A sample was collected from each specimen after preparation and this was used to calculate the numbers of bacteria surviving the preparation process. After the Na2S2O3 solution was aspirated from the canal of each specimen, 1 mL of sterile TSB was used to flush the canal. With the canal filled with TSB, a sterile cotton roll was used to remove excess TSB from the coronal surface of each specimen. The contents within the canal were then mixed using a sterile file (Dalton et al. 1998). The files used were GT rotary files 35/.04, 20/.04 and K-Flexofile size 15/.02 for groups A, B and C, respectively. Each sterile instrument was inserted manually into the root canal of each specimen to the WL and pumped five times vertically with minimal reaming action. A sterile paper point was then used to absorb the fluid content from the canal with care being taken not to touch the outer surface of the specimen.
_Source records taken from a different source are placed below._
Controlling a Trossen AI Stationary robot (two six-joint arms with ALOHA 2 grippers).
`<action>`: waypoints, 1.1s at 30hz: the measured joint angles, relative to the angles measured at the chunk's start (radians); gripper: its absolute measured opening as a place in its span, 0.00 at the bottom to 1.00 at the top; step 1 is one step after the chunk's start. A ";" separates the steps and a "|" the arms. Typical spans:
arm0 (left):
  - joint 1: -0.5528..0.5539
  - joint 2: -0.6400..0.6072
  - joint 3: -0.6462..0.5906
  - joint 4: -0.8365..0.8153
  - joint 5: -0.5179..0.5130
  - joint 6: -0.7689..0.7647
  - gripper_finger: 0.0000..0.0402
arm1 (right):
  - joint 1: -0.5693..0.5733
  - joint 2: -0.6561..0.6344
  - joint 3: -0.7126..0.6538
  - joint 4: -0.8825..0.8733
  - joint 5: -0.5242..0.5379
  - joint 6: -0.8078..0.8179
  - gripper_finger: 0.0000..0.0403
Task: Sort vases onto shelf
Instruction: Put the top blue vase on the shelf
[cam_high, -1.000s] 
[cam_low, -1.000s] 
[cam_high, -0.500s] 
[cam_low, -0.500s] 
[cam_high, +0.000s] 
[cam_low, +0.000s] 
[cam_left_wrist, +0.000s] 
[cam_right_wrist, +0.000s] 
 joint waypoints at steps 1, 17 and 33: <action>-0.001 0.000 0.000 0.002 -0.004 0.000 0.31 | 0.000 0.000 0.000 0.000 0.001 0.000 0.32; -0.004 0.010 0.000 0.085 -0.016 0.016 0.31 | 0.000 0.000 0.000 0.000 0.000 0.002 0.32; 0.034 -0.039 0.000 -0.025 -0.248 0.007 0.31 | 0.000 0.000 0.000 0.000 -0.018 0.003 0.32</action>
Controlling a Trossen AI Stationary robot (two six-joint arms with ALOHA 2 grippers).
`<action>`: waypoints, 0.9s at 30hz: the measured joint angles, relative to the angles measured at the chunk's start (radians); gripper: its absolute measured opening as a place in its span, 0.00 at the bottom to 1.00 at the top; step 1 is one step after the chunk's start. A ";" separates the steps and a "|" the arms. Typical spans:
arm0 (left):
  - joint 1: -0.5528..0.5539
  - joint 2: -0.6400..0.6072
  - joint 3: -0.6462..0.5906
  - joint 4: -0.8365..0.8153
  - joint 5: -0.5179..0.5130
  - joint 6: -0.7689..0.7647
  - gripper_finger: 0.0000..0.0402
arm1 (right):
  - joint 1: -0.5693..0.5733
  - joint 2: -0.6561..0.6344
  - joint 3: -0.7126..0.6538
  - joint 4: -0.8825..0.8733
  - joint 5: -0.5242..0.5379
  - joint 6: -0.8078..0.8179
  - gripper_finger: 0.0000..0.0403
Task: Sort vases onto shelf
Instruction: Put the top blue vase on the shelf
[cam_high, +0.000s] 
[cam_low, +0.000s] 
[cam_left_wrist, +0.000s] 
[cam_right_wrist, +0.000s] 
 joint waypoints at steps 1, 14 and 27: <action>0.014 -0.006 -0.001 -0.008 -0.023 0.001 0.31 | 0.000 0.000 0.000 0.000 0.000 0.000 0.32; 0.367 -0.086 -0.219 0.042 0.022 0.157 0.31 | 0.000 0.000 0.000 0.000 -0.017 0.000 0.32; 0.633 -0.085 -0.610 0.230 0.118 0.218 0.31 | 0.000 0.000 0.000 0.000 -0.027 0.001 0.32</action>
In groups B and C, ISO size 20 paper points were used and size 35 points were used in group A. The points were left in each canal for about 30 s before they were each transferred to a sterile bijou bottle with a 1-mL aliquot of TSB. This constituted the postpreparation (postprep.) sample. The bijou bottle with the postprep. paper point sample and the other with the preprep. sample taken earlier, were vortexed for 30 s. Serial 10-fold dilutions were produced from each sample and were used to inoculate blood agar plates using an automatic spiral inoculator. The labelled plates were incubated for 24 h at 37C and the concentration of each preprep. and postprep. sample was determined in CFU mL−1; these were called the preprep. and the postprep. concentrations, respectively. The bijou bottle with the neat sample was also incubated for 24 h and was examined the following day for any sign of turbidity.

Statistical evaluation.
A one-way analysis of variance was used to compare the preprep. concentrations and the working lengths for the groups. Generalized linear model and stepwise logistic regression tests were used to determine if there were differences amongst the methods of preparation. A Bonferroni adjustment, with a 95% confidence interval, was used to make paired comparisons between the three groups.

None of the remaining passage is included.